Blue pretended not to notice how much Misko had grown into himself over the past few months. His forearms were thick and strong beneath his cuffed sleeves. His beard cut his cheekbones into knives. It was hard enough to look away from him regularly, but when he began his breaths—turning his lungs to furnaces, then his heart, and his veins, growing in spirit with every inhale—it was impossible.
Misko plunged his hands into the timber and with a zephyrous sigh set the timber ablaze.
He seemed so peaceful in his meditative spell, focused, careful, but peaceful. It couldn’t have been farther from the truth. He could still hear his neighbors screaming, the children running from the “monster” he was. The acrid scent of burning flesh, sacrificed to no one. The blood sill smelled fresh. The memory was a lump of hot coal stuck in his throat. He’d been angry that day. He hadn’t known the ease with which he could destroy.
As he opened his eyes, Blue caught the last of the embers fading from his irises. They smiled at him, and he smiled back in spite of himself. Blue thought this was magic, a blessing. He loved her for that, and for sticking around. For calming him that day with her gentle eyes. They were a deep brown like her cheeks, like, fresh earth, like the timber they carried. Dark and deep, like the ocean, like the sky, like their name.
They hadn’t much left to leave behind, but that which they had they’d abandoned without question. Blue swimming in their denim and comically wide-brimmed hats was the only home left.

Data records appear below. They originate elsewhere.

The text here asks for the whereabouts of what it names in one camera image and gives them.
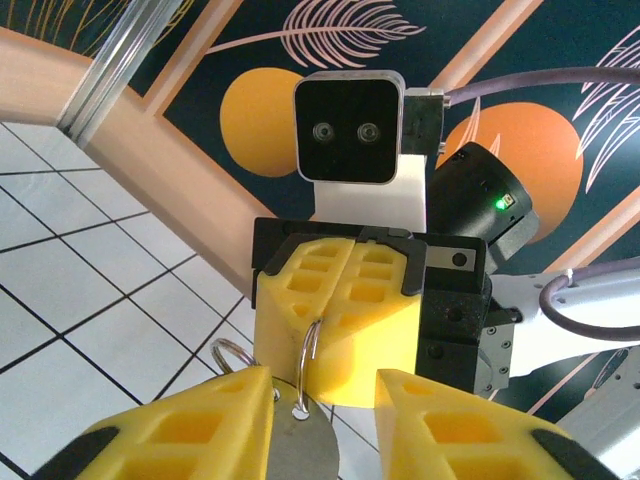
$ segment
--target yellow foam gripper pad
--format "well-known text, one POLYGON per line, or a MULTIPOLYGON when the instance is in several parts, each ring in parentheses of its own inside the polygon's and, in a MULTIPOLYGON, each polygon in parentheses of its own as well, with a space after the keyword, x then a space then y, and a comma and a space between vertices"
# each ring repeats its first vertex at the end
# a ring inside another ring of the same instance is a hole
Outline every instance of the yellow foam gripper pad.
POLYGON ((380 370, 375 416, 388 480, 573 478, 532 435, 561 429, 423 377, 380 370))
POLYGON ((403 294, 408 262, 424 272, 426 245, 415 242, 424 249, 418 260, 349 238, 315 238, 290 248, 277 273, 258 276, 257 360, 294 383, 304 335, 322 318, 307 393, 320 402, 372 408, 378 369, 415 369, 421 288, 403 294))
POLYGON ((34 478, 263 480, 272 422, 271 371, 251 367, 95 424, 34 478))

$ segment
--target gray cable
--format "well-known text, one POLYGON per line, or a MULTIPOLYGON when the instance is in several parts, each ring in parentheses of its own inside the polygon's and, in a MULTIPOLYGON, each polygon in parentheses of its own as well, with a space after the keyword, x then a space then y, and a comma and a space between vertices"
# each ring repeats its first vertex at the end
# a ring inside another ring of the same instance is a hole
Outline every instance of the gray cable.
POLYGON ((473 98, 516 88, 587 82, 640 85, 640 69, 570 67, 514 73, 456 88, 447 92, 447 95, 451 97, 451 105, 457 105, 473 98))
POLYGON ((640 325, 634 327, 598 327, 576 322, 562 315, 552 305, 554 295, 563 288, 567 288, 571 281, 577 282, 587 278, 599 277, 608 273, 622 272, 624 270, 640 269, 640 257, 627 258, 615 262, 601 263, 573 271, 572 279, 567 275, 560 275, 551 280, 540 292, 540 308, 549 320, 565 330, 576 335, 595 338, 596 340, 609 340, 616 342, 640 341, 640 325))

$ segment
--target screw
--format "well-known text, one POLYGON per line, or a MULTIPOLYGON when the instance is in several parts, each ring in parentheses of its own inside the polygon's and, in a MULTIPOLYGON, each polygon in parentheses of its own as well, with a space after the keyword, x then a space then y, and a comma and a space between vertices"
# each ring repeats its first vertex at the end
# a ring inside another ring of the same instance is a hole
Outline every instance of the screw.
POLYGON ((444 351, 440 345, 429 345, 429 348, 427 348, 427 355, 437 360, 438 358, 442 358, 444 351))
POLYGON ((318 123, 313 127, 313 138, 319 143, 329 143, 333 140, 333 127, 326 122, 318 123))
POLYGON ((461 268, 467 264, 467 256, 462 252, 458 252, 453 257, 451 257, 451 261, 456 267, 461 268))
POLYGON ((522 312, 517 308, 510 308, 509 312, 511 313, 511 321, 513 323, 520 323, 522 322, 522 320, 524 320, 524 318, 522 317, 522 312))
POLYGON ((453 307, 447 310, 447 320, 450 322, 459 322, 462 320, 462 310, 453 307))
POLYGON ((358 127, 358 140, 362 143, 374 143, 380 138, 380 129, 375 123, 364 123, 358 127))

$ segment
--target metal plate
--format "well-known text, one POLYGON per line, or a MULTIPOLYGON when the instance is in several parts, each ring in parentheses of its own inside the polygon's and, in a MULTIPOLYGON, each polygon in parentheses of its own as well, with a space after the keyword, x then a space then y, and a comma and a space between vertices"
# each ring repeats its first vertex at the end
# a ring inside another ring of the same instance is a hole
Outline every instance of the metal plate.
POLYGON ((273 379, 280 391, 274 405, 267 480, 336 480, 340 466, 338 439, 331 422, 309 399, 309 418, 296 420, 291 413, 297 393, 293 385, 273 379))

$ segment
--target black grout line
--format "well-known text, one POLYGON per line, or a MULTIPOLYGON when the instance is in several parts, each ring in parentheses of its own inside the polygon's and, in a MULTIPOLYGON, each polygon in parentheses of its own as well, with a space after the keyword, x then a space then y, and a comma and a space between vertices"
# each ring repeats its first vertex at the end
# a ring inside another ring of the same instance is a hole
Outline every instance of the black grout line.
POLYGON ((93 224, 93 225, 89 225, 87 227, 77 228, 75 230, 70 230, 70 231, 65 232, 65 233, 56 233, 51 227, 49 227, 49 225, 47 225, 45 222, 43 222, 40 219, 40 217, 38 217, 31 210, 29 210, 26 206, 24 206, 22 204, 22 202, 20 202, 20 200, 18 200, 16 197, 14 197, 11 193, 9 193, 8 190, 6 190, 1 185, 0 185, 0 191, 4 192, 9 198, 11 198, 18 205, 20 205, 20 207, 22 207, 22 209, 24 209, 29 215, 31 215, 38 223, 40 223, 44 228, 49 230, 49 232, 51 233, 50 237, 46 237, 46 238, 42 238, 40 240, 34 240, 34 241, 31 241, 31 242, 23 243, 23 244, 20 244, 20 245, 14 245, 12 247, 7 247, 5 249, 1 249, 0 250, 0 254, 1 253, 6 253, 6 252, 11 252, 13 250, 19 250, 19 249, 24 248, 24 247, 30 247, 30 246, 33 246, 33 245, 37 245, 38 243, 47 242, 49 240, 62 239, 62 238, 68 237, 69 235, 74 235, 76 233, 86 232, 87 230, 92 230, 94 228, 104 227, 104 226, 107 226, 107 225, 112 225, 114 223, 117 224, 117 222, 120 222, 122 220, 129 220, 131 218, 141 217, 142 215, 146 215, 146 214, 149 213, 148 211, 133 213, 131 215, 126 215, 124 217, 118 218, 116 220, 107 220, 106 222, 100 222, 100 223, 96 223, 96 224, 93 224))
MULTIPOLYGON (((9 291, 9 289, 7 289, 4 285, 0 284, 0 289, 5 292, 7 295, 9 295, 18 305, 20 305, 22 308, 24 308, 27 312, 29 312, 31 315, 33 315, 33 317, 35 317, 37 320, 39 320, 45 327, 47 327, 49 330, 51 330, 52 332, 54 332, 56 334, 56 338, 55 340, 62 340, 64 343, 66 343, 69 347, 71 347, 73 350, 75 350, 82 358, 84 358, 87 362, 89 362, 90 365, 92 365, 96 370, 98 370, 100 373, 102 373, 109 381, 111 381, 111 383, 113 383, 116 387, 118 387, 120 390, 122 390, 123 393, 125 393, 127 396, 131 397, 132 400, 134 400, 135 402, 138 402, 139 405, 142 405, 142 402, 140 402, 140 400, 138 400, 131 392, 129 392, 129 390, 127 390, 126 388, 124 388, 119 382, 117 382, 113 377, 111 377, 109 374, 107 374, 101 367, 98 366, 97 363, 95 363, 93 360, 91 360, 89 357, 87 357, 83 352, 81 352, 75 345, 73 345, 68 339, 64 338, 64 336, 62 336, 60 334, 60 332, 58 332, 49 322, 47 322, 45 319, 43 319, 40 315, 38 315, 34 310, 32 310, 31 308, 29 308, 27 306, 26 303, 24 303, 22 300, 20 300, 18 297, 16 297, 13 293, 11 293, 9 291)), ((40 345, 38 347, 36 347, 34 350, 42 350, 46 345, 40 345)), ((29 352, 27 355, 23 355, 22 360, 24 361, 27 358, 31 357, 35 352, 32 350, 31 352, 29 352)), ((16 365, 18 365, 20 362, 18 363, 14 363, 12 362, 11 367, 9 368, 13 368, 16 365)), ((9 370, 9 368, 4 368, 2 370, 0 370, 1 373, 5 373, 9 370)))
POLYGON ((25 247, 32 247, 34 245, 38 245, 39 243, 44 243, 44 242, 48 242, 49 240, 55 240, 55 239, 56 239, 56 236, 51 235, 50 237, 41 238, 39 240, 33 240, 31 242, 21 243, 20 245, 14 245, 13 247, 0 249, 0 254, 13 252, 14 250, 20 250, 21 248, 25 248, 25 247))
POLYGON ((2 452, 0 452, 0 462, 4 463, 5 467, 18 475, 20 478, 24 480, 29 480, 29 478, 31 478, 27 472, 22 470, 22 468, 20 468, 16 463, 12 462, 11 459, 2 452))
POLYGON ((113 378, 111 375, 109 375, 106 370, 104 368, 102 368, 100 365, 98 365, 96 362, 94 362, 93 360, 91 360, 91 358, 89 358, 89 356, 84 353, 82 350, 80 350, 78 347, 76 347, 73 343, 71 343, 69 341, 69 339, 62 337, 61 340, 68 346, 70 347, 74 352, 76 352, 78 355, 80 355, 82 358, 85 359, 85 361, 87 363, 89 363, 89 365, 93 366, 93 368, 95 368, 96 370, 98 370, 98 372, 100 372, 104 377, 106 377, 111 383, 113 383, 116 387, 118 387, 120 390, 122 390, 122 392, 127 395, 129 398, 131 398, 131 400, 133 400, 134 402, 136 402, 138 405, 142 405, 142 401, 138 399, 138 397, 136 397, 133 393, 131 393, 129 391, 128 388, 126 388, 124 385, 122 385, 119 381, 117 381, 115 378, 113 378))
POLYGON ((74 172, 93 172, 96 170, 102 170, 100 167, 85 167, 85 168, 66 168, 62 170, 34 170, 32 172, 4 172, 0 173, 0 177, 13 177, 16 175, 38 175, 40 173, 74 173, 74 172))
POLYGON ((15 367, 16 365, 18 365, 19 363, 24 362, 25 360, 27 360, 29 357, 32 357, 33 355, 35 355, 36 353, 38 353, 41 350, 44 350, 46 347, 48 347, 49 345, 51 345, 53 342, 55 342, 56 340, 58 340, 60 337, 58 337, 57 335, 54 336, 53 338, 50 338, 49 340, 47 340, 44 343, 41 343, 40 345, 38 345, 36 348, 34 348, 33 350, 29 350, 27 353, 19 356, 18 358, 16 358, 14 361, 7 363, 5 366, 0 367, 0 375, 2 375, 4 372, 6 372, 7 370, 12 369, 13 367, 15 367))
POLYGON ((233 323, 231 323, 231 322, 228 322, 228 323, 231 326, 231 328, 233 328, 236 332, 238 332, 240 334, 240 336, 242 336, 247 342, 249 342, 251 345, 253 345, 253 340, 251 340, 244 333, 242 333, 242 331, 238 327, 236 327, 233 323))
POLYGON ((357 436, 359 436, 362 439, 363 442, 365 442, 367 445, 369 445, 371 448, 373 448, 376 452, 379 452, 379 450, 369 440, 364 438, 360 432, 358 432, 355 428, 353 428, 351 425, 349 425, 349 423, 346 422, 340 415, 338 415, 336 413, 336 414, 334 414, 334 417, 337 418, 338 420, 340 420, 342 423, 344 423, 347 427, 349 427, 349 430, 351 430, 353 433, 355 433, 357 436))
MULTIPOLYGON (((107 212, 105 212, 97 203, 95 203, 92 199, 90 199, 82 190, 80 190, 79 187, 76 187, 73 182, 71 180, 69 180, 67 177, 65 177, 64 175, 62 175, 62 173, 60 173, 61 171, 55 170, 55 168, 53 167, 53 165, 51 165, 45 158, 43 158, 42 156, 40 156, 37 152, 35 152, 33 149, 31 149, 31 147, 29 145, 27 145, 27 143, 22 140, 22 138, 20 138, 16 133, 14 133, 10 128, 7 128, 6 126, 4 126, 4 128, 6 128, 9 132, 11 132, 12 135, 14 135, 18 140, 20 140, 24 145, 26 145, 30 150, 32 150, 36 155, 38 155, 38 157, 40 157, 40 159, 45 162, 47 165, 49 165, 49 167, 51 167, 53 169, 52 172, 49 173, 57 173, 58 175, 60 175, 60 177, 62 177, 69 185, 71 185, 71 187, 73 187, 74 190, 76 190, 80 195, 82 195, 89 203, 91 203, 95 208, 97 208, 100 213, 102 213, 104 216, 106 216, 109 220, 112 220, 113 223, 116 224, 116 226, 118 228, 120 228, 120 230, 122 230, 124 232, 125 235, 127 235, 131 240, 133 240, 136 244, 138 244, 138 246, 140 248, 142 248, 145 252, 147 252, 154 260, 156 260, 157 262, 159 262, 161 265, 167 267, 163 262, 161 262, 155 255, 153 255, 144 245, 142 245, 142 243, 140 243, 136 238, 134 238, 122 225, 120 225, 119 223, 117 223, 119 220, 113 220, 108 214, 107 212)), ((220 315, 221 317, 223 315, 220 314, 220 312, 218 312, 212 305, 209 304, 209 302, 207 302, 204 298, 202 298, 195 290, 193 290, 189 285, 187 285, 180 277, 178 277, 176 274, 172 273, 172 275, 178 279, 178 281, 180 283, 182 283, 185 287, 187 287, 191 293, 193 293, 194 295, 196 295, 200 300, 202 300, 207 306, 209 306, 209 308, 211 308, 214 312, 216 312, 218 315, 220 315)))
MULTIPOLYGON (((188 261, 189 259, 185 259, 183 260, 183 262, 178 263, 175 267, 173 268, 177 268, 178 266, 182 265, 184 262, 188 261)), ((92 313, 91 315, 89 315, 87 318, 85 318, 84 320, 76 323, 75 325, 73 325, 72 327, 68 328, 67 330, 64 330, 63 332, 59 332, 58 330, 56 330, 51 324, 49 324, 49 322, 47 322, 46 320, 44 320, 40 315, 38 315, 33 309, 31 309, 25 302, 23 302, 22 300, 20 300, 16 295, 14 295, 8 288, 6 288, 3 284, 0 283, 0 290, 2 290, 3 292, 5 292, 14 302, 16 302, 18 305, 20 305, 22 308, 24 308, 28 313, 30 313, 36 320, 38 320, 40 323, 42 323, 45 327, 47 327, 49 330, 51 330, 54 334, 55 337, 53 339, 47 340, 46 342, 44 342, 43 344, 35 347, 34 349, 32 349, 31 351, 25 353, 24 355, 22 355, 21 357, 17 358, 16 360, 8 363, 7 365, 5 365, 4 367, 0 368, 0 374, 5 373, 6 371, 8 371, 9 369, 19 365, 20 363, 22 363, 23 361, 25 361, 26 359, 28 359, 29 357, 31 357, 32 355, 38 353, 40 350, 44 349, 45 347, 47 347, 48 345, 52 344, 53 342, 55 342, 58 339, 62 339, 65 341, 65 343, 68 342, 68 340, 65 338, 66 335, 68 335, 69 333, 73 332, 74 330, 80 328, 81 326, 87 324, 89 321, 91 321, 92 319, 98 317, 100 314, 104 313, 105 311, 109 310, 110 308, 114 307, 115 305, 117 305, 118 303, 126 300, 129 298, 130 295, 133 295, 134 293, 139 292, 140 290, 142 290, 143 288, 147 287, 148 285, 152 284, 153 282, 155 282, 156 280, 160 279, 161 277, 167 275, 169 273, 169 270, 162 272, 160 275, 154 277, 153 279, 149 280, 147 283, 140 285, 139 287, 137 287, 136 289, 132 290, 130 293, 123 295, 122 297, 116 299, 115 301, 111 302, 110 304, 102 307, 100 310, 98 310, 97 312, 92 313)), ((162 328, 162 330, 164 330, 166 333, 168 333, 174 340, 176 340, 180 345, 182 345, 189 353, 193 353, 191 351, 191 349, 189 349, 186 345, 184 345, 180 340, 178 340, 172 333, 170 333, 166 328, 164 328, 161 324, 158 323, 158 321, 156 321, 153 317, 151 317, 147 312, 145 312, 144 310, 140 309, 145 315, 147 315, 156 325, 160 326, 160 328, 162 328)))
MULTIPOLYGON (((211 337, 213 337, 213 336, 216 334, 216 332, 220 329, 220 327, 222 327, 222 325, 224 325, 225 323, 229 323, 229 322, 227 322, 227 319, 229 318, 229 315, 231 315, 231 314, 234 312, 234 310, 238 307, 238 305, 240 305, 240 303, 242 302, 242 300, 243 300, 243 299, 244 299, 244 297, 240 298, 240 300, 238 300, 238 301, 236 302, 236 304, 235 304, 233 307, 231 307, 231 310, 229 310, 229 313, 227 313, 227 315, 222 319, 222 321, 221 321, 218 325, 216 325, 216 327, 213 329, 213 331, 212 331, 209 335, 207 335, 207 337, 206 337, 206 338, 204 339, 204 341, 200 344, 200 346, 195 350, 195 352, 194 352, 194 353, 192 353, 192 354, 189 356, 189 358, 187 359, 187 361, 186 361, 186 362, 184 362, 184 364, 183 364, 183 365, 178 369, 178 371, 173 375, 173 377, 171 377, 171 379, 167 382, 167 384, 166 384, 164 387, 162 387, 162 389, 160 390, 160 392, 158 392, 158 394, 157 394, 157 395, 155 396, 155 398, 153 399, 154 401, 155 401, 155 400, 160 399, 160 398, 162 397, 162 395, 164 395, 164 394, 165 394, 165 392, 166 392, 166 391, 171 387, 171 385, 173 385, 173 383, 174 383, 174 382, 176 381, 176 379, 180 376, 180 374, 181 374, 181 373, 182 373, 182 372, 187 368, 187 366, 189 365, 189 363, 191 363, 191 360, 193 360, 195 357, 197 357, 197 356, 198 356, 198 352, 199 352, 200 350, 202 350, 202 348, 207 344, 207 342, 209 342, 209 340, 211 340, 211 337)), ((206 365, 207 367, 209 367, 209 369, 210 369, 212 372, 214 372, 216 375, 218 375, 218 372, 216 372, 213 368, 211 368, 211 367, 209 366, 209 364, 207 364, 207 363, 205 362, 205 365, 206 365)))

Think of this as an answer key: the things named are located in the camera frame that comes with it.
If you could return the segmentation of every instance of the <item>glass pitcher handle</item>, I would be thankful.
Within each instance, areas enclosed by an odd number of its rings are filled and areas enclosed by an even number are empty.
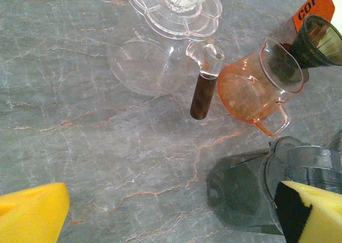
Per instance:
[[[254,120],[253,123],[260,128],[261,131],[263,131],[265,134],[267,134],[268,136],[275,136],[276,134],[280,133],[281,131],[283,131],[290,123],[290,116],[289,113],[287,112],[285,106],[285,102],[283,101],[277,101],[276,102],[280,113],[282,114],[283,117],[283,122],[282,124],[274,131],[270,131],[268,128],[265,127],[265,125],[263,124],[262,120]]]

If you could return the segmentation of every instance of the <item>glass base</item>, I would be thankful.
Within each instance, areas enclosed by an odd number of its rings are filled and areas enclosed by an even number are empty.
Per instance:
[[[208,39],[216,32],[222,14],[220,0],[205,0],[186,11],[172,8],[167,0],[129,1],[154,31],[172,39]]]

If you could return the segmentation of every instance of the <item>marble countertop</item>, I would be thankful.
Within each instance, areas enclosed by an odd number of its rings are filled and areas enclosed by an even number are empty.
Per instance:
[[[227,62],[258,48],[305,0],[221,0]],[[65,182],[58,242],[285,242],[225,228],[205,177],[227,155],[276,137],[227,112],[189,114],[197,72],[158,98],[125,88],[106,58],[127,0],[0,0],[0,193]],[[322,145],[342,120],[340,68],[310,70],[279,135]]]

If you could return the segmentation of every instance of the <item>glass coffee pot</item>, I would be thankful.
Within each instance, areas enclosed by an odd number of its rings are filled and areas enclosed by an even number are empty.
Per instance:
[[[219,95],[227,110],[245,122],[254,123],[270,136],[289,125],[285,103],[303,84],[297,61],[271,38],[266,38],[261,50],[226,66],[217,80]],[[282,115],[282,122],[271,130],[264,120],[276,111]]]
[[[342,194],[342,156],[331,148],[281,137],[269,148],[220,159],[207,176],[208,204],[227,227],[283,234],[275,193],[281,181],[294,181]]]
[[[219,73],[222,50],[206,42],[219,24],[219,0],[129,3],[107,48],[110,68],[123,85],[148,96],[172,93],[186,82],[191,59],[200,73]],[[206,59],[208,53],[213,59]]]

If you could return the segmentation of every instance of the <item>orange box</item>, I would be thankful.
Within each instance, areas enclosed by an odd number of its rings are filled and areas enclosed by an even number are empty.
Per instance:
[[[292,17],[296,32],[300,29],[306,15],[317,14],[331,22],[334,11],[335,6],[332,0],[307,0]]]

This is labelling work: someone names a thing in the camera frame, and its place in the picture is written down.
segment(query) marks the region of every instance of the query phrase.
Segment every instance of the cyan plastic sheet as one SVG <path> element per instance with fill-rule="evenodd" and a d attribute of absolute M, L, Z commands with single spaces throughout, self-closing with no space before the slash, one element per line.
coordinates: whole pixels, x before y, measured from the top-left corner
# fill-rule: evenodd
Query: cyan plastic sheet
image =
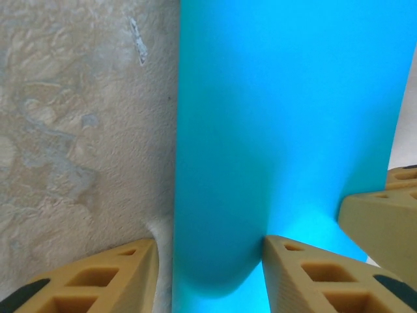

Misko cleared his throat. He always did that when he had an announcement to make as if he were beginning a big speech at a podium, rather than the whispered declarations in the dark.
“Yes?” Blue asked expectedly.
“I got you something”
“Oh really, when did you have time to get me something, we haven’t seen a store in days, you better not have wasted your money on something stu-“
He cut her off with a blaze from his hands, wrapped around a little parcel of tin foil. She gasped in awe at the sight and the smell and at Misko’s rare smile that stretched to his eyes.
When the fire subsided, there was only the foil steaming in Misko’s hands.
“Careful, it’s hot” he warned with a smirk as he passed Blue the foil, wrapped in a pulled from his bag.
They carefully unwrapped it to find a hot, freshly baked piece of chocolate cake, their favorite. Blue smiled, hard, their eyes watered, almost sad for being so happy.
And again, for a moment, the warmth in Misko’s hands almost felt like a blessing.